Vu la procédure suivante :
Procédure contentieuse antérieure :
La société L'atelier Coiffure Barbier a demandé au tribunal administratif de Melun, d'une part, d'annuler la décision du 31 août 2020 par laquelle le directeur général de l'Office français de l'immigration et de l'intégration (OFII) lui a appliqué la contribution spéciale prévue à l'article L. 8253-1 du code du travail pour un montant de 7 240 euros et la contribution forfaitaire représentative des frais de réacheminement prévue à l'article L. 626-1 du code de l'entrée et du séjour des étrangers et du droit d'asile pour un montant de 2 124 euros, ainsi que la décision du 23 octobre 2020 rejetant son recours gracieux et d'autre part, de la décharger de l'obligation de payer les sommes correspondantes.
Par un jugement n° 2010548 du 17 février 2023, le tribunal administratif de Melun a rejeté sa demande.
Procédure devant la Cour :
Par une requête enregistrée le 11 avril 2023, la société L'Atelier Coiffure Barbier, représentée par Me Luciano, demande à la Cour :
1°) d'annuler le jugement du 17 février 2023 du tribunal administratif de Melun ;
2°) d'annuler la décision du 31 août 2020 du directeur général de l'OFII, ainsi que la décision du 23 octobre 2020 de rejet de son recours gracieux ;
3°) de la décharger de l'obligation de payer les sommes mises à sa charge ;
4°) d'annuler les titres de perception du 15 décembre 2020 correspondant à la contribution spéciale et à la contribution forfaitaire ;
5°) d'enjoindre à l'administration fiscale de lui restituer les sommes saisies ;
6°) de mettre à la charge de l'OFII le versement à la société de la somme de 2 000 euros en application de l'article L. 761-1 du code de justice administrative.
Elle soutient que :
- la décision litigieuse est insuffisamment motivée ;
- cette décision méconnaît les dispositions des articles L. 8251-1 et L. 8253-1 du code du travail, dès lors qu'elle été victime d'une fraude ou d'une usurpation d'identité, pensant de bonne foi embaucher un salarié de nationalité française ;
- cette décision est entachée d'une erreur de fait dès lors que contrairement à ce qu'ont estimé les premiers juges, les anomalies de la carte nationale d'identité n'étaient pas aisément décelables pour un œil non averti ;
- elle est entachée d'une erreur manifeste d'appréciation dès lors que le Parquet du Tribunal de grande instance de Meaux a classé sans suite la procédure ;
- la société n'entre pas dans le champ d'application des dispositions de l'article
L. 626-1 du code de l'entrée et du séjour des étrangers et du droit d'asile.
Par un mémoire en défense enregistré le 15 décembre 2023, l'OFII, représenté par Me de Froment conclut au rejet de la requête et à ce qu'une somme de 2 500 euros soit mise à la charge de la société L'Atelier Coiffure Barbier en application de l'article L. 761-1 du code de justice administrative.
Il soutient que les moyens de la requête ne sont pas fondés.
Vu les autres pièces du dossier.
Vu :
- la directive 2009/52/CE du Parlement européen et du Conseil du 18 juin 2009,
- le code du travail,
- le code de l'entrée et du séjour des étrangers et du droit d'asile,
- le code de justice administrative.
Les parties ont été régulièrement averties du jour de l'audience.
Ont été entendus au cours de l'audience publique :
- le rapport de Mme Julliard,
- et les conclusions de Mme Dégardin, rapporteure publique.
Considérant ce qui suit :
1. A l'occasion d'un contrôle effectué le 3 décembre 2019 au sein du salon de coiffure géré par la société L'Atelier Coiffure Barbier, les services de police ont constaté la présence en action de travail d'un ressortissant algérien, démuni de titre l'autorisant à travailler et séjourner en France et non déclaré.
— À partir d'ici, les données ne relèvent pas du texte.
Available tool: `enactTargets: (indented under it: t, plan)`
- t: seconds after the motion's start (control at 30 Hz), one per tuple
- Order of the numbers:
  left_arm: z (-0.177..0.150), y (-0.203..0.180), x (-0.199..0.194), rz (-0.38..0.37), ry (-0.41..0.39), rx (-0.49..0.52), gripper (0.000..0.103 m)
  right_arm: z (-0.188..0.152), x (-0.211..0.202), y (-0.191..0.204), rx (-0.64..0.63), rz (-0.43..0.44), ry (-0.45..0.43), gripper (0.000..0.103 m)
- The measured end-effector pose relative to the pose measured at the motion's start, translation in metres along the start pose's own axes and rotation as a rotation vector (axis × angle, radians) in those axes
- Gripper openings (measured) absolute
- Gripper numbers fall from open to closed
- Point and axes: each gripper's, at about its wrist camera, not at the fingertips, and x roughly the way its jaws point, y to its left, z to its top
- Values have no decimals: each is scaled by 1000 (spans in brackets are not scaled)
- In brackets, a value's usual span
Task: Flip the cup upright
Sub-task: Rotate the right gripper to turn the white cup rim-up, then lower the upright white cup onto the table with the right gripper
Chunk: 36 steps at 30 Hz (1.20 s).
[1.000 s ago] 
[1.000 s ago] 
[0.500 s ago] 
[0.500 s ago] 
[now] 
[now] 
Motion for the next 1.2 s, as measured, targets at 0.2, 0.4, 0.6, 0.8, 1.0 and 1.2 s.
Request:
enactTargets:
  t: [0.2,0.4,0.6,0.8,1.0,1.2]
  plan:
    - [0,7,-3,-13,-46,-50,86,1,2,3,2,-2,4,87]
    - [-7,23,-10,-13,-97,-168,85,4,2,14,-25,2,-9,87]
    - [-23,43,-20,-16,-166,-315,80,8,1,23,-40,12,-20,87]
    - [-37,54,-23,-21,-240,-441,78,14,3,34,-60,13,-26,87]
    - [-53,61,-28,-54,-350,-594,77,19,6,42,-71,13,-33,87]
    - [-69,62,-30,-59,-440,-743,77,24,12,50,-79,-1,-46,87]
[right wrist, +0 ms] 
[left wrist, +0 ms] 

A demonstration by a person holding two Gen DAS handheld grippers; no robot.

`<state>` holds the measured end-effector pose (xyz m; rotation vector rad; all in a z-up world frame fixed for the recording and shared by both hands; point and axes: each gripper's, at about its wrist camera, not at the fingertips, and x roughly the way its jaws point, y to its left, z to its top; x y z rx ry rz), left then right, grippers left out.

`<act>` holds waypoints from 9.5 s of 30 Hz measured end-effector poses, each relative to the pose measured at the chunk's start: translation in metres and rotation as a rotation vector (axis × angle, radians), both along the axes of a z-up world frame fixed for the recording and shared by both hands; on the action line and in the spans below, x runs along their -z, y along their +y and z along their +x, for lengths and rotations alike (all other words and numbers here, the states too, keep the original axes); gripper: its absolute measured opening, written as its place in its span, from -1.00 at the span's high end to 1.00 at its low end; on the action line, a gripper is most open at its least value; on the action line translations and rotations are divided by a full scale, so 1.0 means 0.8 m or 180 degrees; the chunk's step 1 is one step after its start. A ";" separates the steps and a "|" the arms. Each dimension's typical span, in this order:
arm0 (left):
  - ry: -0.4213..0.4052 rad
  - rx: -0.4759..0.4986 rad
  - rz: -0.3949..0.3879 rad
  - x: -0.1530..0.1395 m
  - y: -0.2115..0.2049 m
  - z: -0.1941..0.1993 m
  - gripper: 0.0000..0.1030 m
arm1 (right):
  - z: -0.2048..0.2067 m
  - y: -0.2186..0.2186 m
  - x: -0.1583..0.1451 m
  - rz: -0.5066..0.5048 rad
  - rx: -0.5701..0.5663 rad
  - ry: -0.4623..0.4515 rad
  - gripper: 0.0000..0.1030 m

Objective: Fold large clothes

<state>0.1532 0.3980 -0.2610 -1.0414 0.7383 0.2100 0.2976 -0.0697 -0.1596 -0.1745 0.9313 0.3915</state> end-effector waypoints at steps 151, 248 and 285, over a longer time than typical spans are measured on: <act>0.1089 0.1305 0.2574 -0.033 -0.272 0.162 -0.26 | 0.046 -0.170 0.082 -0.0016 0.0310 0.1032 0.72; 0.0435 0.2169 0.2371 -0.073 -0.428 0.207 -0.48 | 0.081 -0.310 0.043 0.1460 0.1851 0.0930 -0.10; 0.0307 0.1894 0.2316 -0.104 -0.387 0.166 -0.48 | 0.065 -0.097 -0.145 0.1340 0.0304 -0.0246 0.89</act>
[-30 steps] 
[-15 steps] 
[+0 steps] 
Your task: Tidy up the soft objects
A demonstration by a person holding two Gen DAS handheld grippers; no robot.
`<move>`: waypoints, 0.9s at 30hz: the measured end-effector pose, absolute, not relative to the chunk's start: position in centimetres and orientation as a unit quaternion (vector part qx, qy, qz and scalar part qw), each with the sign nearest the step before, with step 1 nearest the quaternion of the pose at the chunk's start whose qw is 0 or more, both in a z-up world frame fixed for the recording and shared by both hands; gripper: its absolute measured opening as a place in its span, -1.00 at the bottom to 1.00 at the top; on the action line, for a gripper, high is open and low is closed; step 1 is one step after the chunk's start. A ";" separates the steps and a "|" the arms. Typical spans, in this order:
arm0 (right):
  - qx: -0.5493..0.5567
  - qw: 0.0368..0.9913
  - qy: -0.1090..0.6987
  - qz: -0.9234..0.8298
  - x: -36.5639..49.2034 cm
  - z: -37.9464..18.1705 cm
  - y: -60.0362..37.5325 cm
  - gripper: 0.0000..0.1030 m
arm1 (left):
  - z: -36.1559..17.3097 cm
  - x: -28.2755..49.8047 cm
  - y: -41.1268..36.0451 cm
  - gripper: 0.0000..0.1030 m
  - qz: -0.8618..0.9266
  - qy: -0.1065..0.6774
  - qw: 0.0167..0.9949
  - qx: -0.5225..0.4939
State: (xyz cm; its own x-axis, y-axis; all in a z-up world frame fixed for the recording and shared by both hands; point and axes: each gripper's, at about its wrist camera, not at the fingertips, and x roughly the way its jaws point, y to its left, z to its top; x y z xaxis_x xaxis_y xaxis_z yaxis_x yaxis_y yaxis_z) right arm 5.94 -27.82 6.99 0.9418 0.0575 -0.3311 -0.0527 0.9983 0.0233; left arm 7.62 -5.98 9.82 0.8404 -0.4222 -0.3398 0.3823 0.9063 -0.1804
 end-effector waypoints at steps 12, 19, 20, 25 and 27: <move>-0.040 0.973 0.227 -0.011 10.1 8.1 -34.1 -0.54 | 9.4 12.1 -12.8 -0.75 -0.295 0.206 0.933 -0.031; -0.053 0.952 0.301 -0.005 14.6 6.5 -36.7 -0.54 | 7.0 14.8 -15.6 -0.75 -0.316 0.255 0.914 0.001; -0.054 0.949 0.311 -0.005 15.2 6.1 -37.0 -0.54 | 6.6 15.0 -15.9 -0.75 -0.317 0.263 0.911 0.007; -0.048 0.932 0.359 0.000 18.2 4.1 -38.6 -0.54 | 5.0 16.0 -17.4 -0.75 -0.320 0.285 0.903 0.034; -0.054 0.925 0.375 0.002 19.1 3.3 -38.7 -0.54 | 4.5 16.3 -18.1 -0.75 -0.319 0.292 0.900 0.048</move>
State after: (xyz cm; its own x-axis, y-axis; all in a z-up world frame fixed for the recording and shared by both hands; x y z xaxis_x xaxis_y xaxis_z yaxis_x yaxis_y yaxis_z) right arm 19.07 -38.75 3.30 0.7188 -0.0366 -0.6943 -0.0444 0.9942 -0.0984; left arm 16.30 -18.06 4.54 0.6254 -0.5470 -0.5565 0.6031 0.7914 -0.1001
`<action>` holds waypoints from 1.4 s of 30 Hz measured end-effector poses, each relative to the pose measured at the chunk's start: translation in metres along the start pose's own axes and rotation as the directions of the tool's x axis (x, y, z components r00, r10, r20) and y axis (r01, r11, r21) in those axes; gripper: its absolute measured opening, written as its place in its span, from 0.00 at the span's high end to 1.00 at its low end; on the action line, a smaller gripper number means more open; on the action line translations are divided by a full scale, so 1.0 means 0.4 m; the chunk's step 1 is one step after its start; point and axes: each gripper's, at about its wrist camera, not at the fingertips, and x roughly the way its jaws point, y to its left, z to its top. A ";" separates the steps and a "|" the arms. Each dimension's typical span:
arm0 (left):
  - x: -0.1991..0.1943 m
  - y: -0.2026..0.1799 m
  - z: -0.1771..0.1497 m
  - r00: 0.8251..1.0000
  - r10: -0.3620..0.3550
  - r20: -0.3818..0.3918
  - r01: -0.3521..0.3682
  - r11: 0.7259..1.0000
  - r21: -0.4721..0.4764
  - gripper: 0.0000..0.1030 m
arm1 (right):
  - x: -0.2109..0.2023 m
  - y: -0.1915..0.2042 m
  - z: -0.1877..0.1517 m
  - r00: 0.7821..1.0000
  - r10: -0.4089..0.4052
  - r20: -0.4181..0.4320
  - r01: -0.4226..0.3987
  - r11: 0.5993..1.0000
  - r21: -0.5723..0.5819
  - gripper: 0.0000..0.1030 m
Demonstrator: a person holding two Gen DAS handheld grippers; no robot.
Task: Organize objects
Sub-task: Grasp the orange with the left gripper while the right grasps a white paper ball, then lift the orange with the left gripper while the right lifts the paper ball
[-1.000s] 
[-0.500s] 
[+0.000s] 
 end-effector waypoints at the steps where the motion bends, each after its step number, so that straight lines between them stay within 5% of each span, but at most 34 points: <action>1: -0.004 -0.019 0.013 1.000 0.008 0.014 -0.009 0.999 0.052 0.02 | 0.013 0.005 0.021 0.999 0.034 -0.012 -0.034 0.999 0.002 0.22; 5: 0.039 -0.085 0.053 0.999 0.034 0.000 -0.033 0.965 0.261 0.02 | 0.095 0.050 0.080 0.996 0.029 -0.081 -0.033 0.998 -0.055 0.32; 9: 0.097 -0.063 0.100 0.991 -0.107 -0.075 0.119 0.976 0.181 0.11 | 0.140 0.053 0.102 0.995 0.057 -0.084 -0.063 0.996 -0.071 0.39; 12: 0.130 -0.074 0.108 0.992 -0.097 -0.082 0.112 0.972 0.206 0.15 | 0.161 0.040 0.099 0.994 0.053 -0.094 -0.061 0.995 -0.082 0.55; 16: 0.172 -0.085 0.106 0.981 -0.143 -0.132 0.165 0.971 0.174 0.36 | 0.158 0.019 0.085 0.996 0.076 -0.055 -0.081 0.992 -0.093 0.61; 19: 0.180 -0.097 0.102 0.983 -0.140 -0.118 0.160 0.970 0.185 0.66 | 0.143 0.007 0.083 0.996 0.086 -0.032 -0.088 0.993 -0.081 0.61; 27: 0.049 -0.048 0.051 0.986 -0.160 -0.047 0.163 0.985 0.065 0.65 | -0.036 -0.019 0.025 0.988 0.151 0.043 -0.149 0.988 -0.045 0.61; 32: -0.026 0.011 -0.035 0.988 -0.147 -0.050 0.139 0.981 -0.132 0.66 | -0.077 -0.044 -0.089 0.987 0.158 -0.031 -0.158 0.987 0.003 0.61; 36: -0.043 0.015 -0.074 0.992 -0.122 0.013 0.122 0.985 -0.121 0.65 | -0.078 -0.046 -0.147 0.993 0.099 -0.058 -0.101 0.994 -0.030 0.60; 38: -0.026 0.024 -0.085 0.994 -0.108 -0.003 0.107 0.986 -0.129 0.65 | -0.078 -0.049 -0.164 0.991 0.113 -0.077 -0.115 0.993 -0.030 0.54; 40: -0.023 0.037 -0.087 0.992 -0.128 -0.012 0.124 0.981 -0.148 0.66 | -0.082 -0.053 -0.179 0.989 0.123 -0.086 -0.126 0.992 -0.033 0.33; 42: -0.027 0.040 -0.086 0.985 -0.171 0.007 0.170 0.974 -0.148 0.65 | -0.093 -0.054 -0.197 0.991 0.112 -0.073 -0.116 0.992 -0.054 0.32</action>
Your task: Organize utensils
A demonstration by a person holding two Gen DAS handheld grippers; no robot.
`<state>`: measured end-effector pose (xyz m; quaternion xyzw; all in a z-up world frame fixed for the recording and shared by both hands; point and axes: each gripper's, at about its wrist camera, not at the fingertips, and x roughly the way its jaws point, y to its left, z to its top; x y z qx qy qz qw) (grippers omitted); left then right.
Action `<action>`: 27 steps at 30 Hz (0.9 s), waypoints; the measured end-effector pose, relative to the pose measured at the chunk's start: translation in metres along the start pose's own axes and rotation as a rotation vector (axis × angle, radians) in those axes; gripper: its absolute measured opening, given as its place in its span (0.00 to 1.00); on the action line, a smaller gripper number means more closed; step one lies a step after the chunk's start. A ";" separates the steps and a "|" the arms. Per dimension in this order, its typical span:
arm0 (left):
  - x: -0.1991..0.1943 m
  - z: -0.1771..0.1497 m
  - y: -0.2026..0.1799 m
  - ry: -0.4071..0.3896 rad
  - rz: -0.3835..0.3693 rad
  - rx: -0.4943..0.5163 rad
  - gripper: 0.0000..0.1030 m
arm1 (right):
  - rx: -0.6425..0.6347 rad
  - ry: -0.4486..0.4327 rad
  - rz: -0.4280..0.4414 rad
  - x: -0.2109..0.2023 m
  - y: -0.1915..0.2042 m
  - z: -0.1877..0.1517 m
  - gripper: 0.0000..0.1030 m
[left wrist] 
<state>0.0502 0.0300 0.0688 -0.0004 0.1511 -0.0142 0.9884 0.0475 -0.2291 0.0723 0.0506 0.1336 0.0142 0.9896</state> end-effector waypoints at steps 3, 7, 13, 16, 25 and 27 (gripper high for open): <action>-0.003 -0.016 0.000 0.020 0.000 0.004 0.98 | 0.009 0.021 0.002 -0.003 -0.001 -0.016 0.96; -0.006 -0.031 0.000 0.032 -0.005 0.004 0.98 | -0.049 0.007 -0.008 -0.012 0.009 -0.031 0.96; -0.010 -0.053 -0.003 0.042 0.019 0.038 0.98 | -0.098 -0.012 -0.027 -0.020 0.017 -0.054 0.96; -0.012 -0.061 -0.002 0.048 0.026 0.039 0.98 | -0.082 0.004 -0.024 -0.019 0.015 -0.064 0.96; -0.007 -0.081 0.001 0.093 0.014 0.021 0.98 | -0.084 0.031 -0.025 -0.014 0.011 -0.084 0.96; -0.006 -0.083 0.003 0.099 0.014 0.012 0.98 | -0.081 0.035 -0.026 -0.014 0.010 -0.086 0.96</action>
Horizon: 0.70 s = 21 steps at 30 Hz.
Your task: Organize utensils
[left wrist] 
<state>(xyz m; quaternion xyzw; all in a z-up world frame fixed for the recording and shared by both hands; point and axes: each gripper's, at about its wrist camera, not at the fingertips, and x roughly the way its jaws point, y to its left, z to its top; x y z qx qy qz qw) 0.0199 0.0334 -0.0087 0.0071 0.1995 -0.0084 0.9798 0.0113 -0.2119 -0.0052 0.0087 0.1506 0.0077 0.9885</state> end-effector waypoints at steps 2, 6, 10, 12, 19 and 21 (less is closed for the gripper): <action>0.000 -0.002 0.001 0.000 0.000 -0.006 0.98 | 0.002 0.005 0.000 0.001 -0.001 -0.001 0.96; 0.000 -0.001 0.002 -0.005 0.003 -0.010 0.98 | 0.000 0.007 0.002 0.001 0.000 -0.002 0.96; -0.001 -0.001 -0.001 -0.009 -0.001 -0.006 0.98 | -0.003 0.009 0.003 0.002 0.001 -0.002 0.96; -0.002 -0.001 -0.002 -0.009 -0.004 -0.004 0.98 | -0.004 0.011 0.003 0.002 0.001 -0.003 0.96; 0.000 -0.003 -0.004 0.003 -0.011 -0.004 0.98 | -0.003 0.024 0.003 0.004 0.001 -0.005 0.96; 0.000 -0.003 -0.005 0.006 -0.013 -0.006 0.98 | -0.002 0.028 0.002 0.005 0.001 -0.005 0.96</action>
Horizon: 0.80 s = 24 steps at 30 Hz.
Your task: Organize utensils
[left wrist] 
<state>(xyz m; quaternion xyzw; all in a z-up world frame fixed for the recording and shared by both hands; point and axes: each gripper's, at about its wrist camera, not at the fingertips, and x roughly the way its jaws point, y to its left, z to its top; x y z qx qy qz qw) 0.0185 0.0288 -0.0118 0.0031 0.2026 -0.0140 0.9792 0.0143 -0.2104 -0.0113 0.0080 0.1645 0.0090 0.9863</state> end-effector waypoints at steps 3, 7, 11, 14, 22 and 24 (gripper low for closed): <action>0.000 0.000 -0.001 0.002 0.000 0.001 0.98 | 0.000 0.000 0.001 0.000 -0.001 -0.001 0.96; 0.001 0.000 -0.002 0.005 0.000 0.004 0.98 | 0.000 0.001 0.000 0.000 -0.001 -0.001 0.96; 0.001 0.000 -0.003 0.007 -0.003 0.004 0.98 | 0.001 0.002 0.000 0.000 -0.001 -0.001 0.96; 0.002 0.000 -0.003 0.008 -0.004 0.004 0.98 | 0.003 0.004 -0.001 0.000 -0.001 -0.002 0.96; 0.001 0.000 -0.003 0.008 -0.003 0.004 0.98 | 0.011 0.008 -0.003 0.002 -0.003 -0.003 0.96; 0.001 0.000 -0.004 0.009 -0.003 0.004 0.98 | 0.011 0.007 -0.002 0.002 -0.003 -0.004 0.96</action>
Par une décision du 31 août 2020, le directeur général de l'OFII lui a appliqué la contribution spéciale prévue à l'article L. 8253-1 du code du travail pour un montant de 7 240 euros et la contribution forfaitaire représentative des frais de réacheminement prévue à l'article L. 626-1 du code de l'entrée et du séjour des étrangers et du droit d'asile pour un montant de 2 124 euros. La société L'Atelier Coiffure Barbier a demandé au tribunal administratif de Melun d'annuler la décision du 23 octobre 2020 rejetant le recours gracieux qu'elle a formé le 9 octobre 2020 à l'encontre de la décision du 31 août 2020 ainsi que d'être déchargée des sommes mises à sa charge. Elle relève appel du jugement du 17 février 2023 par lequel le tribunal a rejeté ses demandes, en formulant des conclusions nouvelles en appel tendant à l'annulation des deux titres de perception du 15 décembre 2020 correspondant à la contribution spéciale et à la contribution forfaitaire.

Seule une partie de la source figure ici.